(DATA PROVIDED)
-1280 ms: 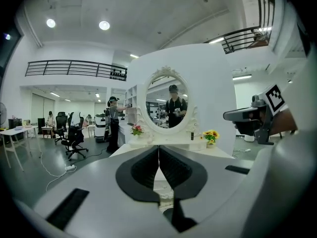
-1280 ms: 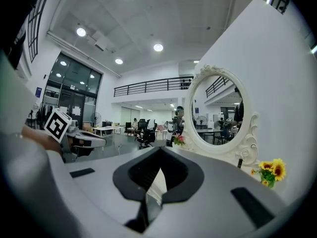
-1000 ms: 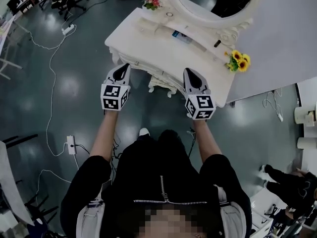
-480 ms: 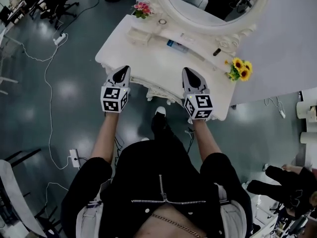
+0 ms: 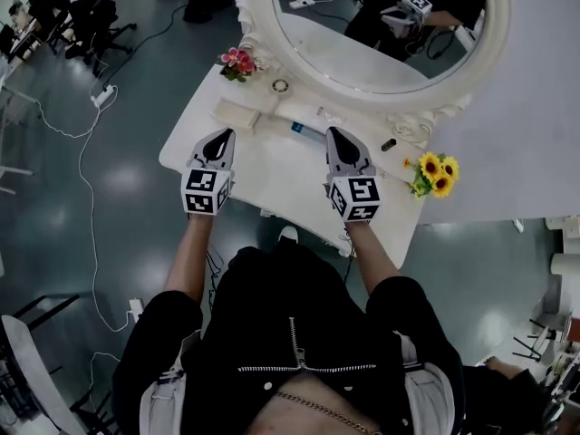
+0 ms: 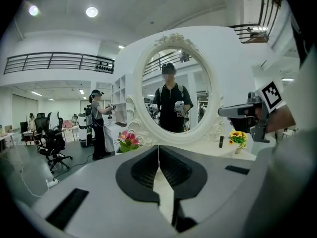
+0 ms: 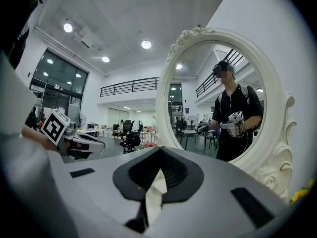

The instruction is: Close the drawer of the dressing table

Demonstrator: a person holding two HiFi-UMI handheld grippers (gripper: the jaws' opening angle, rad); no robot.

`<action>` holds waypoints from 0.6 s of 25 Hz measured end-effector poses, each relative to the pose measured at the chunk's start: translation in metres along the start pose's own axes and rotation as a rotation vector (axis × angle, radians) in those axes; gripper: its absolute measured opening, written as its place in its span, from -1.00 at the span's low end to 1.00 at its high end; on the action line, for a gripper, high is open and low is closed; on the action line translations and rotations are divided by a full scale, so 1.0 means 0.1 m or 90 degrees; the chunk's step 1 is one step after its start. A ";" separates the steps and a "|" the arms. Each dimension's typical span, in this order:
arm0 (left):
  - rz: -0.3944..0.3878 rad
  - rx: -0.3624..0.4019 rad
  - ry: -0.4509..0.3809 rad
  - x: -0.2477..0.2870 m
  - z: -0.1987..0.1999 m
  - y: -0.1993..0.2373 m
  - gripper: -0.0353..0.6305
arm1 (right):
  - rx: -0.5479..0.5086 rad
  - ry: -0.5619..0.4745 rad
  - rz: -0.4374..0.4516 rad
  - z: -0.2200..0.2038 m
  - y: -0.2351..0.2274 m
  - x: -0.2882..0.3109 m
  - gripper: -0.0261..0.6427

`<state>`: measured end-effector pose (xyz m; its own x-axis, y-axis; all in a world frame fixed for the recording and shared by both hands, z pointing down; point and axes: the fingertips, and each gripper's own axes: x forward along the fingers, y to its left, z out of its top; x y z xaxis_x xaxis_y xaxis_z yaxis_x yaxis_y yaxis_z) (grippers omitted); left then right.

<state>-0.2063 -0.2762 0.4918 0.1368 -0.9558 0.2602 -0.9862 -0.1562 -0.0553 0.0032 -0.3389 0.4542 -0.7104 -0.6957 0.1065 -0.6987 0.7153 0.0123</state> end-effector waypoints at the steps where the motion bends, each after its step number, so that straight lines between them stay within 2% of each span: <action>1: -0.001 0.000 -0.002 0.08 0.03 0.02 -0.82 | 0.001 0.001 0.000 -0.01 -0.05 0.08 -0.90; 7: -0.017 -0.007 -0.008 0.41 0.14 0.20 -0.82 | 0.005 0.003 -0.008 0.03 -0.18 0.39 -0.90; 15: -0.034 -0.017 0.000 0.65 0.02 0.54 -0.82 | 0.002 0.013 -0.029 0.01 -0.16 0.68 -0.90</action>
<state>-0.2507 -0.3471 0.5040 0.1886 -0.9466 0.2614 -0.9797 -0.1997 -0.0162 -0.0335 -0.3975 0.4604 -0.6764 -0.7257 0.1259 -0.7302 0.6831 0.0142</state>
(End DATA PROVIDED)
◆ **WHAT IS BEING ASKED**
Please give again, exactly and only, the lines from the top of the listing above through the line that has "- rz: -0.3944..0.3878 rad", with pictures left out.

◆ **EXPECTED ANSWER**
-1280 ms: 
-1280 ms: 
-1000 ms: 
-480 ms: 
+0 ms: 
+0 ms: 
+0 ms: 

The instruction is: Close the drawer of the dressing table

Demonstrator: a person holding two HiFi-UMI handheld grippers (gripper: the jaws' opening angle, rad); no robot.

`<action>` holds waypoints from 0.6 s of 25 Hz measured end-effector poses, each relative to the pose measured at the chunk's start: translation in metres along the start pose's own axes and rotation as a rotation vector (axis × angle, radians) in those axes; gripper: its absolute measured opening, written as its place in its span, from -1.00 at the span's low end to 1.00 at its high end; on the action line, for a gripper, high is open and low is closed; on the action line translations and rotations are divided by a full scale, so 1.0 means 0.1 m or 90 degrees; the chunk's step 1 is one step after its start. A ";" separates the steps and a "|" the arms. Each dimension's typical span, in this order:
arm0 (left):
  - rz: -0.3944..0.3878 rad

The work on this exercise has been finished.